Und auch beim Großmetzger Brandenburg hegt Börner so seine Zweifel: „Die Menschen werden in Zukunft weniger Fleisch essen“, sagt er und deutet an, dass er als politisch denkender Mensch auch über die Grenzen Erlensees hinauszublicken vermag. „So lange in Brasilien die Regenwälder abgeholzt werden, macht es wenig Sinn, den Bürgern in der Anne-Frank-Straße zu verbieten, einen Steingarten anzulegen“, sagt er.

Entscheiden werde sich die Wahl am 8. September in Rückingen, glaubt der Langendiebacher. Dort hat er die meisten Kritiker Erbs ausgemacht: In Langendiebach gebe es den Fliegerhorst, den Rewe, das Rathaus, die meisten Probleme hingegen, die müssten die Rückinger schultern. Deswegen wolle er als Bürgermeister vor allem diesen Ortsteil mehr mitnehmen.

Der Unterschied

Dass er so gut wie keine Verwaltungserfahrung mitbringt, nimmt Börner keineswegs auf die leichte Schulter. Vor dem Amt des Bürgermeisters habe er großen Respekt. Er sei keiner, der Gesetzestexte mit ins Bett nimmt, sondern eher ein Pragmatiker und in Sachfragen auf die Hilfe der Verwaltung angewiesen. Börner sieht das so: „Erb ist der Mann aus der Verwaltung für die Bürgerschaft, ich bin ein Mann aus der Bürgerschaft für die Verwaltung.“ Das sei schon ein Unterschied, findet der CDU-Mann.
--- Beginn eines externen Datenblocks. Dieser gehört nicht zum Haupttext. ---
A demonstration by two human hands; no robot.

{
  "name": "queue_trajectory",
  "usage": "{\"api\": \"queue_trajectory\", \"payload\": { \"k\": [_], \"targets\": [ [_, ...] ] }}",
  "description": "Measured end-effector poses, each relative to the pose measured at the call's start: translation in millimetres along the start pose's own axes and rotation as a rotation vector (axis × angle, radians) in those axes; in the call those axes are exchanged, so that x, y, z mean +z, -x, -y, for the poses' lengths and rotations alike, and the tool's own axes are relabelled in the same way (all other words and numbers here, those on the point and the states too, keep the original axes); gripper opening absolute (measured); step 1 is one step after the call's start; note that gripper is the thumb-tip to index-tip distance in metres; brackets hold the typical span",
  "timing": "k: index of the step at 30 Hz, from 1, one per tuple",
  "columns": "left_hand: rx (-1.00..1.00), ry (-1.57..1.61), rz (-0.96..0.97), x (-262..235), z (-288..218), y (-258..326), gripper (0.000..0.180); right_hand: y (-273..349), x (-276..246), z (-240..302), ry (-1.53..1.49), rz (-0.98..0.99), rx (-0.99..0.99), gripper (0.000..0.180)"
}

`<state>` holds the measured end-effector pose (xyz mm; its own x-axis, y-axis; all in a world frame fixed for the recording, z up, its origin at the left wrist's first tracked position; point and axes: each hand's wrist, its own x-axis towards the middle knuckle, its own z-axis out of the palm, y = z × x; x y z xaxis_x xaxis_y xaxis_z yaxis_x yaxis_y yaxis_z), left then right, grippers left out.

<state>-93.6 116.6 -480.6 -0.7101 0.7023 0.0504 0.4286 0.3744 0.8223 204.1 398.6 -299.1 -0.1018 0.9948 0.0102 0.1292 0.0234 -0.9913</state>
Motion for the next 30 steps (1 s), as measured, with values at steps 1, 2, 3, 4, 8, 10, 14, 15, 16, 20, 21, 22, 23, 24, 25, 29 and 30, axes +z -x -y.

Der HANAUER ANZEIGER lädt zu einer Podiumsdiskussion am 28. August mit den vier Kandidaten für die Bürgermeisterwahl ein. Die Veranstaltung beginnt um 19.30 Uhr in der Erlenhalle. Der Eintritt ist frei. Es wird allerdings um eine Spende für eine karitative Einrichtung in Erlensee gebeten.